“对了,简先生,”介文武转过头去,“近来廷龙也在置办府邸,既然我这贤弟喜欢,不如买一个来,在家弄个钟楼就是了。”
“城西有座教堂,神甫与我同是一国人,实为旧交。近来要拆换旧钟,你专门去叫他,说是看在我的面子上,把旧钟送与这位老爷。”简文生想出了个主意。

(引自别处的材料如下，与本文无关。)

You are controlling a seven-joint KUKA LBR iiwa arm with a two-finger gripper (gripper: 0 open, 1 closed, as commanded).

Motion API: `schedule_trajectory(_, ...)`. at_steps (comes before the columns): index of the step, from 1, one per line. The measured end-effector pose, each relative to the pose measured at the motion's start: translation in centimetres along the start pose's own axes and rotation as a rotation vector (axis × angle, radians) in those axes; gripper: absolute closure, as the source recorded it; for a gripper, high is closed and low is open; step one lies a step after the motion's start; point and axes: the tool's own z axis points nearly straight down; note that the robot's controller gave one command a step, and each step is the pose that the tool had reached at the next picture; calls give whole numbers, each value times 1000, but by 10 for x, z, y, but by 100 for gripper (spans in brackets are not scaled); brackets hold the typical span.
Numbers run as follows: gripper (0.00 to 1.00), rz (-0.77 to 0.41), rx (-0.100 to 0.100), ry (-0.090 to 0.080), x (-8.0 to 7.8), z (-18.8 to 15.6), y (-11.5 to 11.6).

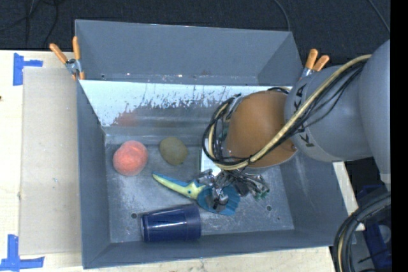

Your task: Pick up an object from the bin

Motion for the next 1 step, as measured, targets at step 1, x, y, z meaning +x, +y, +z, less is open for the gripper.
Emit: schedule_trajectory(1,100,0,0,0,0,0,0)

介文武惶恐道:“送这东西是万万使不得的。叶大人想要洋钟,花钱把它买去又何妨!”
“于今并非急事,上官莫得如此挂怀。”叶永甲忙作一揖。
“对呀,还是贤弟亲自做主吧,本官也不好替你作主张。”介文武笑呵呵地说罢,众人便不再提起此事。
“敢问您藏得这些古书俱是西文么?”叶永甲看着橱上摞起的厚重书籍,不禁发问。
“大抵是。但简某从中翻译出不少兵书,罗列成册,可惜无人阅览,徒为憾事啊。”简文生抱膝叹道。
“咱天朝最不缺兵书了。西洋不慕教化,远离中原,纵使一两句言之有物,又有何益?”介文武轻蔑一笑。
“如今闲谈,就拿来看看吧。”叶永甲的态度虽与他那上官一样,但好奇心更为浓重。
简文生仰天叹息,即将三册兵书抬了出来,拍了灰尘,放几本在木桌上。
叶永甲按住那泛黄的纸张,逐页翻阅,见它其中内容,竟全是运用火器的办法,从枪炮材料到施放列队,无不具备,叫叶永甲闻所未闻,目瞪口呆。
他轻轻放下手中的书,看着封面,倒吸一口凉气,眼中顿时投以敬佩的目光。
“您的三册巨著,能否借与在下一看?”叶永甲摩挲着衣襟,激动相问。
简文生如同见了知音,取下眼镜,一双老眼闪着泪光:“吾自进天朝来,从未有人看重我这兵书。本以为将要不见天日,苦等十年,谁知托付之人终于来了!我情愿将三册兵书都送给足下,此生无憾矣!”
介文武却咂咂嘴,小声劝叶永甲道:“你我书生而已,打仗的事懂什么呢?咱仕途顺是要紧,这兵书看了无用,到底是白看。”
叶永甲却着了魔似的捧住书:“我来京师,从未想过苟且偷生。如今既身在兵部,岂得碌碌而为?长官不用多说,这书自有妙用。”
介文武惋惜他不懂世事,无可奈何,只得随他便了。
过了几日,叶永甲终于安置完了宅子,他把府邸选在一条河边,看起来更接近在南京的习惯。他即刻拿银子买了书橱,将三册兵书分别摆好,每日研读。
正读着配合火药之处,不太明白,忽见身边书办上房来报:“跟您同路的蔡大人来访,说有要事商议。”
叶永甲一个激灵:他一定是来议改籍的事儿了。